The outermost end 5b of the winding end 5b of the winding 5 of the hook-shaped metal member 6a that houses the winding start end 5a and the winding end 5b of the winding 5 in a state where the windings are accommodated in the winding accommodation portions 7a and 7b, respectively. The side surface and the outermost surface of the intermediate portion of the winding 5 of the hook-shaped metal member 6b that accommodates the intermediate portion of the winding 5 are located at substantially the same position in the longitudinal direction of the central axis 3, and the electrodes 9 Each of the hook-shaped metal members 6a, 6b is pressed toward the central axis 3 while being electrically welded and deformed under pressure. At the same time, the hook-shaped metal members 6a, 6b accommodate the winding start end 5a and the winding end end 5b.
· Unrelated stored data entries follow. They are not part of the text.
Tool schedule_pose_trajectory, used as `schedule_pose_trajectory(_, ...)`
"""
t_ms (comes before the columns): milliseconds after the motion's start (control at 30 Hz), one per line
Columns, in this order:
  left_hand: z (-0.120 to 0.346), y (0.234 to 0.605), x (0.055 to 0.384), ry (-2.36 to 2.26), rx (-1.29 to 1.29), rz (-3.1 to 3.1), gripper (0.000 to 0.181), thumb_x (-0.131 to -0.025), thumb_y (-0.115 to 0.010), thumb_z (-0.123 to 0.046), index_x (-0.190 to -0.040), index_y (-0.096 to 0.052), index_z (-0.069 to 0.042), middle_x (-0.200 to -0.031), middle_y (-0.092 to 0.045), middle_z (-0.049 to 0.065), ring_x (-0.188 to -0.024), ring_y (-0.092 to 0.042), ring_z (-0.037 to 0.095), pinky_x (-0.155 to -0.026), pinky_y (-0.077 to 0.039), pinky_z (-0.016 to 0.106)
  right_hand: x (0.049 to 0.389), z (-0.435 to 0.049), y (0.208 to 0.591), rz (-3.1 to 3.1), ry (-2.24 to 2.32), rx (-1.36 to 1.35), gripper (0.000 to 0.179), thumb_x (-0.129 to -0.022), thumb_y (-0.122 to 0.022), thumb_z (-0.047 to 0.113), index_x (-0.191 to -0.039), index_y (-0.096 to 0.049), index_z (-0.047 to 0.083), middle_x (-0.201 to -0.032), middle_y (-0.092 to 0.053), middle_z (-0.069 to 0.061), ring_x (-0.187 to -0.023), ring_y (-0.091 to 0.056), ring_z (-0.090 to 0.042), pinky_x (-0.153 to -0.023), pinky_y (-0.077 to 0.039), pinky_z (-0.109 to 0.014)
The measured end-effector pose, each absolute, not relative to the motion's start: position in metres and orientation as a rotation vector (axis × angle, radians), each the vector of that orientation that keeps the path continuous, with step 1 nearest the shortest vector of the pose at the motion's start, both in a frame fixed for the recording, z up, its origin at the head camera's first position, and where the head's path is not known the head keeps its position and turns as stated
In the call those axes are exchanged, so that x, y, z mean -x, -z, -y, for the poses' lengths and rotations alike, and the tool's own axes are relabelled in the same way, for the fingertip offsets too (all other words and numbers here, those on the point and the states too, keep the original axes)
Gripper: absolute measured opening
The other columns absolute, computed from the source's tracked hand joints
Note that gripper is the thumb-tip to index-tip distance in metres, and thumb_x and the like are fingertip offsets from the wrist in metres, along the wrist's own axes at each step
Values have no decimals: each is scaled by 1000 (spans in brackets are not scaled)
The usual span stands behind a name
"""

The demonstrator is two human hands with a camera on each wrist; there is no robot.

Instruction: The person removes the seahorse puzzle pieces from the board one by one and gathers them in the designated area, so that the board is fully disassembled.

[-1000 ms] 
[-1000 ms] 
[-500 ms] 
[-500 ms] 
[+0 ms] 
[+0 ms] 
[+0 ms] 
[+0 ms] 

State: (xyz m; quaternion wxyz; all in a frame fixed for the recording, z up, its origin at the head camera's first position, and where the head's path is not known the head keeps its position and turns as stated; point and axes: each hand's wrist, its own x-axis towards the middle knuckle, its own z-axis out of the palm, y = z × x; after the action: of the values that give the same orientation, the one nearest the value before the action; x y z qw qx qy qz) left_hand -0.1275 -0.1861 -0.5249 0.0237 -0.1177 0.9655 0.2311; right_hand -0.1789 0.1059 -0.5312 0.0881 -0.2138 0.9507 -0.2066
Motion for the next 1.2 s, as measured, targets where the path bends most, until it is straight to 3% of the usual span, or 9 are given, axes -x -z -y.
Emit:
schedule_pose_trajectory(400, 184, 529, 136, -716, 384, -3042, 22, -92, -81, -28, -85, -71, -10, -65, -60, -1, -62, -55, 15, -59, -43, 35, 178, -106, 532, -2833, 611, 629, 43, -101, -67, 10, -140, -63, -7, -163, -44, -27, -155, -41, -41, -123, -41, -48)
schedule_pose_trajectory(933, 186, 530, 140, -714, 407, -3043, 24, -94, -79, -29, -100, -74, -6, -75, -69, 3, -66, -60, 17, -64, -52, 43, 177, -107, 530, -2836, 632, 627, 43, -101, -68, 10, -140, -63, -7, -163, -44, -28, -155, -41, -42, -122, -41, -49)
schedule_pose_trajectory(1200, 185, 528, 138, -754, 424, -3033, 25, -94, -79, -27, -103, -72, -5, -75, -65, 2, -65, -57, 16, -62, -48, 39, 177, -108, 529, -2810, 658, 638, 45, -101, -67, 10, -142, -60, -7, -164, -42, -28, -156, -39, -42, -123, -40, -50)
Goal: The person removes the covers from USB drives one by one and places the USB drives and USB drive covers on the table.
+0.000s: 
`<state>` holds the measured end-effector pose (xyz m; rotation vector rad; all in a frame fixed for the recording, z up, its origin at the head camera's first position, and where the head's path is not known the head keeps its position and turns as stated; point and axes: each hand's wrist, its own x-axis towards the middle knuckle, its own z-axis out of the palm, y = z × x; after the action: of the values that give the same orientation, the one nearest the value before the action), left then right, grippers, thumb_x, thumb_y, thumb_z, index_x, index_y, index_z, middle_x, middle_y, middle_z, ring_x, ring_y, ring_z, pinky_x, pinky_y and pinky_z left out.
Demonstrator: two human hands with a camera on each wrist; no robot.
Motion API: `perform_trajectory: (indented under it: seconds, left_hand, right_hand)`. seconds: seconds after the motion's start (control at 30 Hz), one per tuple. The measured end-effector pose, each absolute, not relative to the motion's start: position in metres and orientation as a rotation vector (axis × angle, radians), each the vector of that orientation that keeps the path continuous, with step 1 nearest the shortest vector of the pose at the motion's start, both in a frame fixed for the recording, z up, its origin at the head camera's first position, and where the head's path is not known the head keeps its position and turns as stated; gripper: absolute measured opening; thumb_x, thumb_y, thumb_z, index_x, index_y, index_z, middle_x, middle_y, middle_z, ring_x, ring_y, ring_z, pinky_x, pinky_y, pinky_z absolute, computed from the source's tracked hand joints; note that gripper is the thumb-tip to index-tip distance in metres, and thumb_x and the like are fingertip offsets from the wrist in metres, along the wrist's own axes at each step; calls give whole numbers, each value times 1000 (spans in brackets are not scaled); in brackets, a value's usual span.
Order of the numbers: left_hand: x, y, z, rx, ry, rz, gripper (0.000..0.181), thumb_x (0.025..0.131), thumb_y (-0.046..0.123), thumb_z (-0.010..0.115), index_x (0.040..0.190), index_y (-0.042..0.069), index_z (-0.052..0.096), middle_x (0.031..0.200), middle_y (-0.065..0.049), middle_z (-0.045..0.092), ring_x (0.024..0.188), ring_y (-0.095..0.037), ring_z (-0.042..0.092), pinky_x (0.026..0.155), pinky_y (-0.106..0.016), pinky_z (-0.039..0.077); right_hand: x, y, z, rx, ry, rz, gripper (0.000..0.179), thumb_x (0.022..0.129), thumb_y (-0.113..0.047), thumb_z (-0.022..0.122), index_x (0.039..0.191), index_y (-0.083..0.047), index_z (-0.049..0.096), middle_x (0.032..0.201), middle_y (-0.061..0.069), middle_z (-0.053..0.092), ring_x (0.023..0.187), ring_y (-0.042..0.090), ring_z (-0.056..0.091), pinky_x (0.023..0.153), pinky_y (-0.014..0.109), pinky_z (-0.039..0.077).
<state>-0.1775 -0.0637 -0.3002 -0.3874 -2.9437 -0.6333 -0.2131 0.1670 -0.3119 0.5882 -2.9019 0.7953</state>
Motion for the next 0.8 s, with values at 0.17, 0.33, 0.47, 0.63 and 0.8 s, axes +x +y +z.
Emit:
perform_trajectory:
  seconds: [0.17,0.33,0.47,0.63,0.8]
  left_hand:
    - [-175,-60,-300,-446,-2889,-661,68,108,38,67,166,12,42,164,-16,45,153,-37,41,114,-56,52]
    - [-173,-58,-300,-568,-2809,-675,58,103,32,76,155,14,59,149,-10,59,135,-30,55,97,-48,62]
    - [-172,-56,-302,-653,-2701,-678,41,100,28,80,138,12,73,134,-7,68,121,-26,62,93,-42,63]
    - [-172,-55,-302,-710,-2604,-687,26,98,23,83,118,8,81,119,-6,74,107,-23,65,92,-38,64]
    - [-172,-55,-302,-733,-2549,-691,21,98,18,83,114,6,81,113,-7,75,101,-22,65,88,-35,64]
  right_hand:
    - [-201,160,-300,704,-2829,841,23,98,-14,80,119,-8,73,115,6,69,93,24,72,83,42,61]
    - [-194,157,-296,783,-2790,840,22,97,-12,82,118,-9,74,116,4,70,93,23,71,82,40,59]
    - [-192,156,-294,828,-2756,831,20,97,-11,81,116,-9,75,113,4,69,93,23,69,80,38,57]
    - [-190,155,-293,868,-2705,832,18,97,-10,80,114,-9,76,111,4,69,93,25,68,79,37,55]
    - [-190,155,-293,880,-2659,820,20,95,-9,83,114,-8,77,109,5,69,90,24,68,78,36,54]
In the winding accommodating portion 7a of the metal piece 6a, the winding start end 5a of the winding 5 and the winding end end 5b stacked thereon are equally pressed, and the hook end 8a is pressed.
Is bent so as to be in contact with the outermost surface of the winding end 5b of the winding 5, and in the winding receiving portion 7b of the hook-shaped metal member 6b in which the intermediate portion of the winding 5 is stored. 5 and the hook end 8b
Is bent so as to contact the outermost surface of the intermediate portion of the winding 5.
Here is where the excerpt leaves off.